NeuralSVG

Abstract

Vector graphics are essential in design, providing artists with a versatile medium for creating resolution-independent and highly editable visual content. Recent advancements in vision-language and diffusion models have fueled interest in text-to-vector graphics generation. However, existing approaches often suffer from over-parameterized outputs or treat the layered structure --- a core feature of vector graphics --- as a secondary goal, diminishing their practical use. Recognizing the importance of layered SVG representations, we propose NeuralSVG, an implicit neural representation for generating vector graphics from text prompts. Inspired by Neural Radiance Fields (NeRFs), NeuralSVG encodes the entire scene into the weights of a small MLP network, optimized using Score Distillation Sampling (SDS). To encourage a layered structure in the generated SVG, we introduce a dropout-based regularization technique that strengthens the standalone meaning of each shape. We additionally demonstrate that utilizing a neural representation provides an added benefit of inference-time control, enabling users to dynamically adapt the generated SVG based on user-provided inputs, all with a single learned representation. Through extensive qualitative and quantitative evaluations, we demonstrate that NeuralSVG outperforms existing methods in generating structured and flexible SVG.

How Does it Work?

We learn an implicit neural representation for generating vector graphics from text prompts.

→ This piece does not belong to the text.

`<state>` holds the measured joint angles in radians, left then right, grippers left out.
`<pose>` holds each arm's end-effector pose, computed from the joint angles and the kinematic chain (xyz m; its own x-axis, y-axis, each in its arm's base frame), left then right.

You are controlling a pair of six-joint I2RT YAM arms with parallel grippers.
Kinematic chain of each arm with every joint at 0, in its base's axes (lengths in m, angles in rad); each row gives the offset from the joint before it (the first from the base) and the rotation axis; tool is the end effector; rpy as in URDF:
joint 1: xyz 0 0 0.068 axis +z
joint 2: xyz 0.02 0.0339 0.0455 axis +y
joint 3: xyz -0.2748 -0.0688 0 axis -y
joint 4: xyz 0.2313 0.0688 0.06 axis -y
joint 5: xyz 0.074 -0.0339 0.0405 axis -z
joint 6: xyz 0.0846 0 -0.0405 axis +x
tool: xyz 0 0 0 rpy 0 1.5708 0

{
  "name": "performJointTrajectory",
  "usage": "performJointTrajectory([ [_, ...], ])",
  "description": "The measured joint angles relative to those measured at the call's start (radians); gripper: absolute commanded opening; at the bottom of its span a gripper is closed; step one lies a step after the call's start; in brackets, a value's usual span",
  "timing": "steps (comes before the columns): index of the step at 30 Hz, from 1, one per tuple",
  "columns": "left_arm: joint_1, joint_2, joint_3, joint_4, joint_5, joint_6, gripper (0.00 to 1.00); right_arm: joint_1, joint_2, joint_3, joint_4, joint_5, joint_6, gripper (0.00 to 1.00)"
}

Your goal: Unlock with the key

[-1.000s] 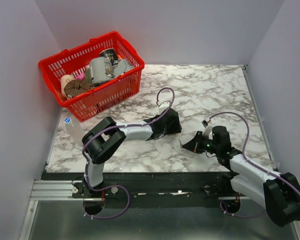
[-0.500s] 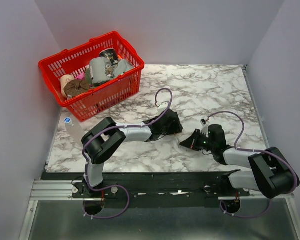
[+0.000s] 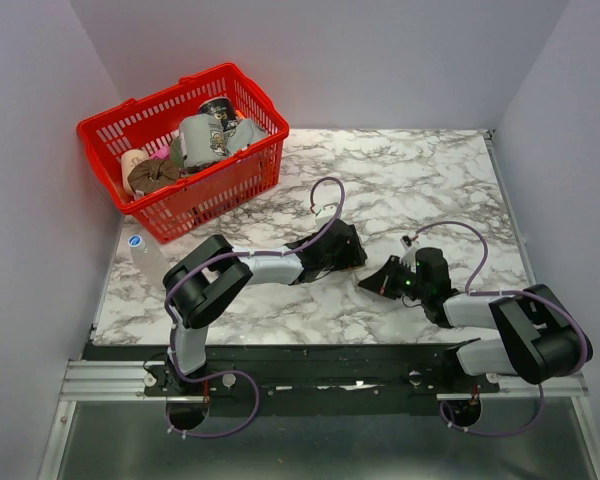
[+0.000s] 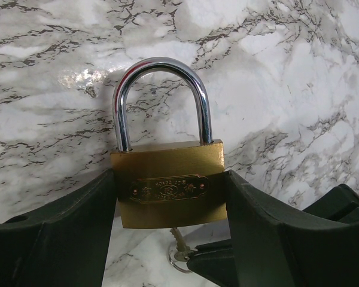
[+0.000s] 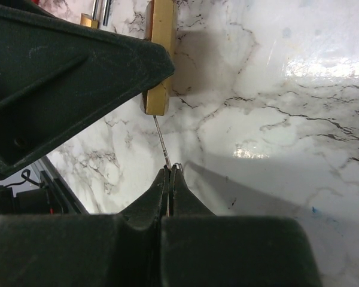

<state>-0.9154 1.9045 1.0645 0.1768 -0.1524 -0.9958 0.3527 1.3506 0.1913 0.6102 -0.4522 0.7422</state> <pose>0.2743 -0.3357 0.1439 -0.8005 -0.3197 -0.5070 0.0716 0.7888 -0.6105 0.2082 0.1160 0.1153 -0.8074 0.3507 -0.4745 -0.1557 0.6491 0.7446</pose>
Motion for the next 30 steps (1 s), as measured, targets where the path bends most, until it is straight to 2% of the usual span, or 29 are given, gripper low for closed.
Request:
performJointTrajectory([
  [8,0.0,0.0,-0.002,0.007,0.006,-0.001,0.0,0.0,0.034,0.007,0.035,0.018,0.013,0.01],
  [30,0.0,0.0,-0.014,0.032,0.007,-0.027,0.0,0.002,0.005,-0.013,0.048,0.071,0.026,0.01],
])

We encode the SVG into the weights of a small MLP network, optimized using an Score Distillation Sampling (SDS).

To promote an ordered representation, we use a dropout-based technique to encourages each learned shape to have a meaningful and ordered role in the overall scene.

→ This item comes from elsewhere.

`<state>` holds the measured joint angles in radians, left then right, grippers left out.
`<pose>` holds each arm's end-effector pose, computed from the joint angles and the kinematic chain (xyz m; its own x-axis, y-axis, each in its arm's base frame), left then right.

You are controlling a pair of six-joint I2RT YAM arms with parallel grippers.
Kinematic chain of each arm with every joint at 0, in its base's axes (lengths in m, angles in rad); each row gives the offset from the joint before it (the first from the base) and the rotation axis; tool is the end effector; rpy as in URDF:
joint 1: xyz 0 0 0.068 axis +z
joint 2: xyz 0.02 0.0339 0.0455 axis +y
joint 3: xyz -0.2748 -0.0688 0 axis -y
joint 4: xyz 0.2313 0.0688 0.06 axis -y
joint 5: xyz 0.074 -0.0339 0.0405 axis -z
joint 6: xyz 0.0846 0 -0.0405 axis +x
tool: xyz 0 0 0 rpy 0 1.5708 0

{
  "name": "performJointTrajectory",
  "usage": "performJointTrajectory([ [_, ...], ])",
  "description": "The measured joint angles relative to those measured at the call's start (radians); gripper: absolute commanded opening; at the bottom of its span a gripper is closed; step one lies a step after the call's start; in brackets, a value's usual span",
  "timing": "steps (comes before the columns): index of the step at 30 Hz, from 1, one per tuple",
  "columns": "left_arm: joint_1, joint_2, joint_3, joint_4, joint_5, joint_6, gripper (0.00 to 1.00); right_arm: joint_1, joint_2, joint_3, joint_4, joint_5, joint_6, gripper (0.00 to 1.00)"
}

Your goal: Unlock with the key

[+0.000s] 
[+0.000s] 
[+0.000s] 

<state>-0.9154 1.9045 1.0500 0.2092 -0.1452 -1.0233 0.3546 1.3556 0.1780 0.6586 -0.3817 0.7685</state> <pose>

Our neural representation enables inference-time control over the generated asset such as dynamically adjusting the color palette or aspect ratio of the generated SVG, all with a single learned representation.

What Can it Do?

Encouraging Ordered Representation with Nested Dropout

We show results generated by our method when keeping a varying number of learned shapes in the final rendering. Even with a small number of shapes, our approach effectively captures the coarse structure of the scene.

Color Palette Control

Given a learned representation, we render the result using different background colors specified by the user, resulting in varying color palettes in the resulting SVGs. The upper row shows colors observed during training while the bottom row shows unobserved (generalized) colors.

Aspect Ratio Control

We present results from optimizing NeuralSVG with aspect ratios of 1:1 and 4:1. In each pair, the left image displays the generated SVG with a 1:1 aspect ratio (square format), while the right image shows the model's output with a 4:1 aspect ratio.